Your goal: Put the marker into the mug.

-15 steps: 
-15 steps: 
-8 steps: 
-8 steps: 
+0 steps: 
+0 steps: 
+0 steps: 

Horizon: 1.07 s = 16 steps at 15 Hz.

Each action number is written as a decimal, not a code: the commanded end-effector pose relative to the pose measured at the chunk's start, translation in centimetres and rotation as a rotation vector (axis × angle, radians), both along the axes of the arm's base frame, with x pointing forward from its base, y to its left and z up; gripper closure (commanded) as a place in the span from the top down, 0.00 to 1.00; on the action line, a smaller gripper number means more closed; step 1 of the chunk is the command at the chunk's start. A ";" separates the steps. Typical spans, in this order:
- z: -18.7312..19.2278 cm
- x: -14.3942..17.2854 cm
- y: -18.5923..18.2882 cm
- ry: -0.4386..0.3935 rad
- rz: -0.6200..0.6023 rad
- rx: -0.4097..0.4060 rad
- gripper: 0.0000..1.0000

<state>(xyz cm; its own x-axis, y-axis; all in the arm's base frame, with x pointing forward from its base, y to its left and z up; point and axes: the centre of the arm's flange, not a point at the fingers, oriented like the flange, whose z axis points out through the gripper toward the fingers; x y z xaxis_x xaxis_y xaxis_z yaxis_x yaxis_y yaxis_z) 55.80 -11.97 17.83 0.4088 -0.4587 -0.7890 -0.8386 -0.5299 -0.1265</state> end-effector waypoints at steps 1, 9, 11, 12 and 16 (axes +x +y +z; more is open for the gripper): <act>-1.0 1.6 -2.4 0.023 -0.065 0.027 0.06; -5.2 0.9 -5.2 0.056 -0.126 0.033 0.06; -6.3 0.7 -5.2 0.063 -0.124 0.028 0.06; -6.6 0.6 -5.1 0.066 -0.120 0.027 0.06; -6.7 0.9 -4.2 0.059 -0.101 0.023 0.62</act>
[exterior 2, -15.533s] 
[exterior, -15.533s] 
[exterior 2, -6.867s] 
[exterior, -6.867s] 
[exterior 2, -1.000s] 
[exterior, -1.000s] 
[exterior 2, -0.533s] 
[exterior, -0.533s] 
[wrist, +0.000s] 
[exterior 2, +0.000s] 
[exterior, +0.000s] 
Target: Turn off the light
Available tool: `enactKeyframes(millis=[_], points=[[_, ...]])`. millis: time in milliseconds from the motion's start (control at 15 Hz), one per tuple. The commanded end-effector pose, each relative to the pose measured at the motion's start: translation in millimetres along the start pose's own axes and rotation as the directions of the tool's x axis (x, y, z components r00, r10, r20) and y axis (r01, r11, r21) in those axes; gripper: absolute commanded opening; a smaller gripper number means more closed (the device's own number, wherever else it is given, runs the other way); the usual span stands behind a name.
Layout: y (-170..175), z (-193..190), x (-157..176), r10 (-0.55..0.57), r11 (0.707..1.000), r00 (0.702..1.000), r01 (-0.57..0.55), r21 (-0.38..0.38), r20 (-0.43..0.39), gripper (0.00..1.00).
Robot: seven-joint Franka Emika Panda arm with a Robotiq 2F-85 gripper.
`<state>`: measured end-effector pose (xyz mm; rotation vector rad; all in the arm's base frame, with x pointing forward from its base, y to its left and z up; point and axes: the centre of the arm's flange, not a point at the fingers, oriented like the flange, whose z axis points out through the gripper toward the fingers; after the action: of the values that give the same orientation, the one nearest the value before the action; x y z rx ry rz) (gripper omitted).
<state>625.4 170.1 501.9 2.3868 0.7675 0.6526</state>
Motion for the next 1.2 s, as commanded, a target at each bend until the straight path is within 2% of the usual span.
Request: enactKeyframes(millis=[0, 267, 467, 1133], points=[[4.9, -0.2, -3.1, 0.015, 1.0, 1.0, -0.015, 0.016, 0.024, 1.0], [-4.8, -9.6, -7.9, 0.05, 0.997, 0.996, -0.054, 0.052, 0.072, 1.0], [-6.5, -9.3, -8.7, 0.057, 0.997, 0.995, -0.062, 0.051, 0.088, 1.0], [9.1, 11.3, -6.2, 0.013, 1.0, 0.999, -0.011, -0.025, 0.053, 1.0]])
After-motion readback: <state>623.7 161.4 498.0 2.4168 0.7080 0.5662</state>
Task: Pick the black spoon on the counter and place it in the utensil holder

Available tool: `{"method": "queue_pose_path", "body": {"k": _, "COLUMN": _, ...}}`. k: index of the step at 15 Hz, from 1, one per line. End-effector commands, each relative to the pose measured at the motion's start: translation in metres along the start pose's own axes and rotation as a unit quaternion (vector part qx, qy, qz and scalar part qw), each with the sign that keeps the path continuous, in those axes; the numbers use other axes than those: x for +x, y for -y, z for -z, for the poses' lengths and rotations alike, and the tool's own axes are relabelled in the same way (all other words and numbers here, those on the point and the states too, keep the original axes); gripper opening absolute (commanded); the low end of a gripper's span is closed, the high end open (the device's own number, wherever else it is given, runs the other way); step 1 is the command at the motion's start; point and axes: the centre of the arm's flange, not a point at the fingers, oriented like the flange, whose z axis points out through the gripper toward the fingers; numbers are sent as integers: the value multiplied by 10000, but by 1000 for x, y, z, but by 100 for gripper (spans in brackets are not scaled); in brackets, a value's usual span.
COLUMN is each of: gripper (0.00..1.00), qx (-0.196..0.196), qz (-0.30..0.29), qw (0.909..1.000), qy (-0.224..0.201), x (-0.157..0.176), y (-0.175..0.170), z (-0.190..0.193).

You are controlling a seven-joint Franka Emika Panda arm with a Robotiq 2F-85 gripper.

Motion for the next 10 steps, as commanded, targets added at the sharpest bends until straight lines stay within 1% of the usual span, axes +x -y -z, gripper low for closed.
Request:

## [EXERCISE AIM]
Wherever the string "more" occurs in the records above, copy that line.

## [EXERCISE RESULT]
Each action number is written as a decimal, not a code: the commanded end-effector pose relative to the pose measured at the chunk's start, translation in centimetres and rotation as a rotation vector (axis × angle, radians), both along the axes of the arm's base frame, with x pointing forward from its base, y to its left and z up; gripper closure (commanded) as a place in the span from the top down, 0.00 to 1.00; on the action line, a smaller gripper number means more closed; step 1 of the chunk is the command at the chunk's start. A ";" separates the steps. Typical spans, in this order:
<state>(xyz cm; its own x-axis, y-axis; all in the arm's base frame, with x pointing forward from its base, y to its left and z up; point and axes: the centre of the arm's flange, not a point at the fingers, oriented like the flange, whose z axis points out through the gripper toward the fingers; x y z xaxis_x xaxis_y xaxis_z yaxis_x yaxis_y yaxis_z) 55.80 -11.97 17.83 0.4088 -0.4587 -0.7890 -0.8386 -0.5299 -0.1265</state> end-effector waypoints at steps 1, 9, 11, 12 and 16 (axes +x +y +z; more is open for the gripper): <act>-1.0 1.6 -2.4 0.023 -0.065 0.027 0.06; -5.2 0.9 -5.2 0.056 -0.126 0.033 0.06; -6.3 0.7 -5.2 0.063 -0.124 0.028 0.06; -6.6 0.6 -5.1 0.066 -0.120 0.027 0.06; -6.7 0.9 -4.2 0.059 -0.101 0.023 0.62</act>
Available tool: `enactKeyframes(millis=[_], points=[[_, ...]])`. millis: time in milliseconds from the motion's start (control at 15 Hz), one per tuple. The commanded end-effector pose, each relative to the pose measured at the motion's start: translation in millimetres along the start pose's own axes and rotation as the directions of the tool's x axis (x, y, z components r00, r10, r20) and y axis (r01, r11, r21) in those axes; gripper: absolute commanded opening; a smaller gripper number means more closed (the device's own number, wherever else it is given, runs the other way); the usual span stands behind a name.

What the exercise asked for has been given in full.